At the beginning of the year, I read The Little Book of Hygge: The Danish Way to Live Well by Meik Wiking. The entire time I was reading, I kept thinking, “Yes! This is exactly how I aspire to live!”
In case you’re unsure what hygge is (and it’s pronounced hoo-guh or hooga, because I definitely said it wrong at first), the introduction of the book tries to sum it up. It is a bit tricky to define, but here’s a quote to help:
Hygge is about an atmosphere and an experience, rather than about things. It is about being with people we love. A feeling of home. A feeling that we are safe, that we are shielded from the world and allow ourselves to let our guard down.
I love the idea described here, but hygge has also been simplified as “coziness.” While that’s probably an overly-simplified definition, I’m totally on board with that too.
There are chapters about food, light, clothing, Christmas, and the importance of togetherness that give you ideas on what hygge is and how to incorporate it into your life.

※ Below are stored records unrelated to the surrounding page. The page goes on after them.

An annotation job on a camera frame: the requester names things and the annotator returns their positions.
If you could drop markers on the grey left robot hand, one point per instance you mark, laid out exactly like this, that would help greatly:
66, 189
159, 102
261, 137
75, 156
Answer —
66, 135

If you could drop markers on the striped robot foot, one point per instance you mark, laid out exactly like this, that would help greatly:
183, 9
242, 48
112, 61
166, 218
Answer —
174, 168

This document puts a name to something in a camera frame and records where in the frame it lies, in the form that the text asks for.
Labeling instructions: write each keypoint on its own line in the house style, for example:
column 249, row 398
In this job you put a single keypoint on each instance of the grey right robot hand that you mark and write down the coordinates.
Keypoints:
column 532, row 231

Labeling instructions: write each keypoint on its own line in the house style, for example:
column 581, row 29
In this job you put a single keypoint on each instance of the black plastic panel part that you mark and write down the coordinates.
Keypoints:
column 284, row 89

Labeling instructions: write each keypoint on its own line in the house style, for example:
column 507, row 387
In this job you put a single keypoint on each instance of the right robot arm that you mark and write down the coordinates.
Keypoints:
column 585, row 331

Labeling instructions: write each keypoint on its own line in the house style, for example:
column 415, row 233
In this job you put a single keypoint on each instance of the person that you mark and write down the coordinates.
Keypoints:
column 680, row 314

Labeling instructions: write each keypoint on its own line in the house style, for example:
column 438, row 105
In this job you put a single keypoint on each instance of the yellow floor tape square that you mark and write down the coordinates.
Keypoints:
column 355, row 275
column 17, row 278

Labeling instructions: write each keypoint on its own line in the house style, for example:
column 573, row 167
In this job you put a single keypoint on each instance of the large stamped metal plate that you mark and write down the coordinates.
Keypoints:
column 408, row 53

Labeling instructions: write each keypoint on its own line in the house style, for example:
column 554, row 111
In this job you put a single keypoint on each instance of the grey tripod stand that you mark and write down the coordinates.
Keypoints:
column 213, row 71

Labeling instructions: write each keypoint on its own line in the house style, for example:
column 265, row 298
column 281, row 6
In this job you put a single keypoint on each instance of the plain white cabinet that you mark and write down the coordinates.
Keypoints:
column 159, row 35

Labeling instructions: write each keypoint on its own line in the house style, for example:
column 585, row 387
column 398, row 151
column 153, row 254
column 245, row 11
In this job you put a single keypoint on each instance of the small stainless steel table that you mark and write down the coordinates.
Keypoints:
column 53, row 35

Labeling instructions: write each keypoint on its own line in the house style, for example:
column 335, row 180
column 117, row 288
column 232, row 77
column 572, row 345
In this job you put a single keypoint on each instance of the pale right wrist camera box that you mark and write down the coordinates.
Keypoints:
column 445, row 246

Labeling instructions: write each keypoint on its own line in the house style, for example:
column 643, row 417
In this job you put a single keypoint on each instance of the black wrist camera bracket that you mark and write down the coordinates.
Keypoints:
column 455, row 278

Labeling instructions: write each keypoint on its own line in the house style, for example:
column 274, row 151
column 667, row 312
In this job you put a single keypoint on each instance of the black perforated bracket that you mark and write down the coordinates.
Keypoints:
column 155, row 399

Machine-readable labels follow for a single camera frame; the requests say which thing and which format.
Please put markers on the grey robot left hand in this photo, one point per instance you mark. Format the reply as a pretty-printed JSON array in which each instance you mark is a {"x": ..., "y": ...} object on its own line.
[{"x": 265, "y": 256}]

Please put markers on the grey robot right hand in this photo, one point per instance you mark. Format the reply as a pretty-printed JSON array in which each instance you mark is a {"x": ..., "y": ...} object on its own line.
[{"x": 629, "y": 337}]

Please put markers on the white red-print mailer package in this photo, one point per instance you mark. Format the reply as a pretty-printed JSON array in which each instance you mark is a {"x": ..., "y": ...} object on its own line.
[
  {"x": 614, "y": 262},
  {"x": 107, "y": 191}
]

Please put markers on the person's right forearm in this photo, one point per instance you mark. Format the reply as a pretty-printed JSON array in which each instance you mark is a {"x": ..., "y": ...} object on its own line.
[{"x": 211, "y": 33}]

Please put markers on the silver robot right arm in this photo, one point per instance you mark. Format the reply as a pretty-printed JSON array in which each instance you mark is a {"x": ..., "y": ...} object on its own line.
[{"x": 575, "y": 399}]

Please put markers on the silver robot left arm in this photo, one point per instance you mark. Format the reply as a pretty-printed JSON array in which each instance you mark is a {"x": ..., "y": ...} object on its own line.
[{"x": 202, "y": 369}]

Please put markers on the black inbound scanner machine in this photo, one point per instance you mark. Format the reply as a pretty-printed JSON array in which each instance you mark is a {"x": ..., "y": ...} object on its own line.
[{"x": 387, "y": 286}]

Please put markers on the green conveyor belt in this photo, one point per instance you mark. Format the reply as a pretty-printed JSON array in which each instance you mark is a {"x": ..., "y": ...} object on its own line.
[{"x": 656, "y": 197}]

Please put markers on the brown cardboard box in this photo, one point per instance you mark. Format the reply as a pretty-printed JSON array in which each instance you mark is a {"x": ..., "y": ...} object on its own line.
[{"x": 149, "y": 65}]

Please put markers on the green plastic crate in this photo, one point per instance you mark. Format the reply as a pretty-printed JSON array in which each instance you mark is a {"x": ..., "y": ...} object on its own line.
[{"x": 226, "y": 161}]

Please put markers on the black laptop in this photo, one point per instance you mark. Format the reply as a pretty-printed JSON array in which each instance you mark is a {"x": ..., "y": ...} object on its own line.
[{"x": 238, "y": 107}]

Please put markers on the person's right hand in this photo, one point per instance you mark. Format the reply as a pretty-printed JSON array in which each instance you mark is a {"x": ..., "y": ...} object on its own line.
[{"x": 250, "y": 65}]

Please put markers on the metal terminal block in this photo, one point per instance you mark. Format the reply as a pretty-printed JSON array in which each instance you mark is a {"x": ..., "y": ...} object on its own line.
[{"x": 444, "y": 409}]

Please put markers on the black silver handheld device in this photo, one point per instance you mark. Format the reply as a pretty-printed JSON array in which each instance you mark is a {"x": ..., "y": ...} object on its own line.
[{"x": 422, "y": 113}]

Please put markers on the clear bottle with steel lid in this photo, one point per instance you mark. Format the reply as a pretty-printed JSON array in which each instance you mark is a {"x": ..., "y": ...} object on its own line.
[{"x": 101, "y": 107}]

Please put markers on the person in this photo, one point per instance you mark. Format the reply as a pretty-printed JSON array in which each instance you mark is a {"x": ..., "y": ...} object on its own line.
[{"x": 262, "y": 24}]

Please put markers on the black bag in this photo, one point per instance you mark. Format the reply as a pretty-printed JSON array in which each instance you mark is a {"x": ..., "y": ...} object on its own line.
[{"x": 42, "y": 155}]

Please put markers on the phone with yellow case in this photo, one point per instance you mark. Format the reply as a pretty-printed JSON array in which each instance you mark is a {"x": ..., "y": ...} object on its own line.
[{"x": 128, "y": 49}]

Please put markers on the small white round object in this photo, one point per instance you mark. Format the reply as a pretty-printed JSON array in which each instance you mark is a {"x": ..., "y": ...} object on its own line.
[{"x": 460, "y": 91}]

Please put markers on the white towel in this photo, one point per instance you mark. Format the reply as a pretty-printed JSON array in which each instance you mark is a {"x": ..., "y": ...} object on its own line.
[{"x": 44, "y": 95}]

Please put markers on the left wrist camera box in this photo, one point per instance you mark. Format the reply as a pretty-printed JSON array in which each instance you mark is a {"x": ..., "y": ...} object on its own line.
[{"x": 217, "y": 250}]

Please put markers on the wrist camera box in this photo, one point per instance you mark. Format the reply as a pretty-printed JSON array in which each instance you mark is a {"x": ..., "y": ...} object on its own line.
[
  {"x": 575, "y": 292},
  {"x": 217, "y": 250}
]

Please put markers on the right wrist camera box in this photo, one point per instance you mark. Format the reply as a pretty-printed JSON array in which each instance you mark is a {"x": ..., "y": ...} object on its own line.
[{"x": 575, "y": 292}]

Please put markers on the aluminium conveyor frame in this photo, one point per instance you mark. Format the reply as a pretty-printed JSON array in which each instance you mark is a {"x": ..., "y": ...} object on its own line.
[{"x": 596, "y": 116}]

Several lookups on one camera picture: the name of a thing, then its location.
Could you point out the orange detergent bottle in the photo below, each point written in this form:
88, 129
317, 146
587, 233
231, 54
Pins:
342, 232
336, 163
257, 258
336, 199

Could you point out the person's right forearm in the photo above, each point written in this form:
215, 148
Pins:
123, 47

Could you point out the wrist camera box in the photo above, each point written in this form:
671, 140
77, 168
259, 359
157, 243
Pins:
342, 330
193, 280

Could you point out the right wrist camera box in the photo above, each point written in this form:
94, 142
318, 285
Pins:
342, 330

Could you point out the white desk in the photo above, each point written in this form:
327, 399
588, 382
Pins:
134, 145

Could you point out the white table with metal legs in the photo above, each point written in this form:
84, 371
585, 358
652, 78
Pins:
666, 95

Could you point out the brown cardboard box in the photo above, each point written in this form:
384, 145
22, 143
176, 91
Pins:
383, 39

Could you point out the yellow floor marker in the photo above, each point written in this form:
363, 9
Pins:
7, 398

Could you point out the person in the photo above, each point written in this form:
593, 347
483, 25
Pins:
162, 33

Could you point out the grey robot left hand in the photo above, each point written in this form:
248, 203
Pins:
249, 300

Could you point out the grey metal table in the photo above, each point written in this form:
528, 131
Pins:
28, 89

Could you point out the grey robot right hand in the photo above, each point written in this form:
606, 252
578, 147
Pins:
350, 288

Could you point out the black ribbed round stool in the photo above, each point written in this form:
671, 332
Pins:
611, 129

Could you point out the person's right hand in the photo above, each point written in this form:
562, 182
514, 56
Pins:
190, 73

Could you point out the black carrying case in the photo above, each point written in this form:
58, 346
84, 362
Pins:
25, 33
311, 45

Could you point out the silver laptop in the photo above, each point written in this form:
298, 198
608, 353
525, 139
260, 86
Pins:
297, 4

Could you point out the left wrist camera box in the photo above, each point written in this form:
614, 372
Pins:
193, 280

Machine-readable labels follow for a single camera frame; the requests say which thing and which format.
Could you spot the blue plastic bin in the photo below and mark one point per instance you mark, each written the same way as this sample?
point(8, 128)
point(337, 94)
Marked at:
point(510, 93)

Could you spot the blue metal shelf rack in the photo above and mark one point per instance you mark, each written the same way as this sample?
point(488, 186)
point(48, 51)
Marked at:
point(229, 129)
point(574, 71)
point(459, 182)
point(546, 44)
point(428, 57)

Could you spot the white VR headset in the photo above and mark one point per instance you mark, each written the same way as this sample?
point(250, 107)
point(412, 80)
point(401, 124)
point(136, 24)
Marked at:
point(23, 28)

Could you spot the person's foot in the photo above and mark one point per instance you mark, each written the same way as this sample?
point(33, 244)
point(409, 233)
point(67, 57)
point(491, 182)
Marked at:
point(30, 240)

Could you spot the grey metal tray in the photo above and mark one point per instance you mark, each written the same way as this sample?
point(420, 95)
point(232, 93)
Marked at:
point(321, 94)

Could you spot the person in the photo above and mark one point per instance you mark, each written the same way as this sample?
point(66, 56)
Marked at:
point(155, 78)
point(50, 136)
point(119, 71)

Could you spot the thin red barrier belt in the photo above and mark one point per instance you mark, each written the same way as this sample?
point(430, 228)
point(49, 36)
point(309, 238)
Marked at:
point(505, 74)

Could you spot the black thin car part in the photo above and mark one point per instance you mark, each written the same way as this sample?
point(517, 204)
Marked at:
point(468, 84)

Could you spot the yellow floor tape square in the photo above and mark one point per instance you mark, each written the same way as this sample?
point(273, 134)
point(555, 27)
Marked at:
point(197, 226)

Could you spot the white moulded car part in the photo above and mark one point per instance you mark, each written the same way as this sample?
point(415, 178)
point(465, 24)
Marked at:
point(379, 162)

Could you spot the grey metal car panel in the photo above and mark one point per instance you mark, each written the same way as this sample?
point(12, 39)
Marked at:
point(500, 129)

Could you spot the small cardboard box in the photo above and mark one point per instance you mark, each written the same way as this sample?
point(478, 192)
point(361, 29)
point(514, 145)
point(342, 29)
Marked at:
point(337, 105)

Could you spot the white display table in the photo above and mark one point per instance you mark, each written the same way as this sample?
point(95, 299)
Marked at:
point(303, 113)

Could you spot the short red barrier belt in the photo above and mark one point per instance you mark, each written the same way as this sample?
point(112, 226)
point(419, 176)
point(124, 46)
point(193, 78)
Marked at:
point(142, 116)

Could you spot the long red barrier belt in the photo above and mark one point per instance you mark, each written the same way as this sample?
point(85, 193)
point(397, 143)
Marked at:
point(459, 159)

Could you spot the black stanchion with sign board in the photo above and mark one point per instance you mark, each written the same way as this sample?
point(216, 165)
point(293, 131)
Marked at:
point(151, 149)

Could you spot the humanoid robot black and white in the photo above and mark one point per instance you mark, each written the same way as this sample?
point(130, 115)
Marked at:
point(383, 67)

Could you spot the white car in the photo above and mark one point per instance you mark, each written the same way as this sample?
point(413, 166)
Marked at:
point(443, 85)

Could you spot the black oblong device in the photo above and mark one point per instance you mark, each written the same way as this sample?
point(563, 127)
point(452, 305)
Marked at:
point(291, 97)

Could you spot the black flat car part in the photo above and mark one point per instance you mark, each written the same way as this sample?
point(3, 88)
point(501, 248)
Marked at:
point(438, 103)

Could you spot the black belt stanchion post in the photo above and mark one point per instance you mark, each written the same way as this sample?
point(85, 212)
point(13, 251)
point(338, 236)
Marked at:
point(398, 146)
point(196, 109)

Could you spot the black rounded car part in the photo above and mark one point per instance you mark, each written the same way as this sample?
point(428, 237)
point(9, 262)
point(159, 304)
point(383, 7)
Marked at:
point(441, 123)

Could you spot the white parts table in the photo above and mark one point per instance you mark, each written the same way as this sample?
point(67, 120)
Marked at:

The Danes are considered some of the happiest people in the world, and Meik Wiking, CEO of the Happiness Research Institute in Copenhagen, thinks hygge is a major contributing factor.
For more information on hygge, I highly recommend reading this book. It’s an easy read and I felt very hyggelig (hygge-like) during the process. It gave me a lot of ideas on little ways I could add hygge to my life all year round to improve happiness and bring balance. So, without further ado, here’s how I plan to do it:
Light more candles. If you want to take anything away about hygge, it’s how important light is. Candles seem the best way to achieve the greatest, warm, soft lighting and I’ve definitely fallen in love with them in the past year. But I also know I can up my candle game.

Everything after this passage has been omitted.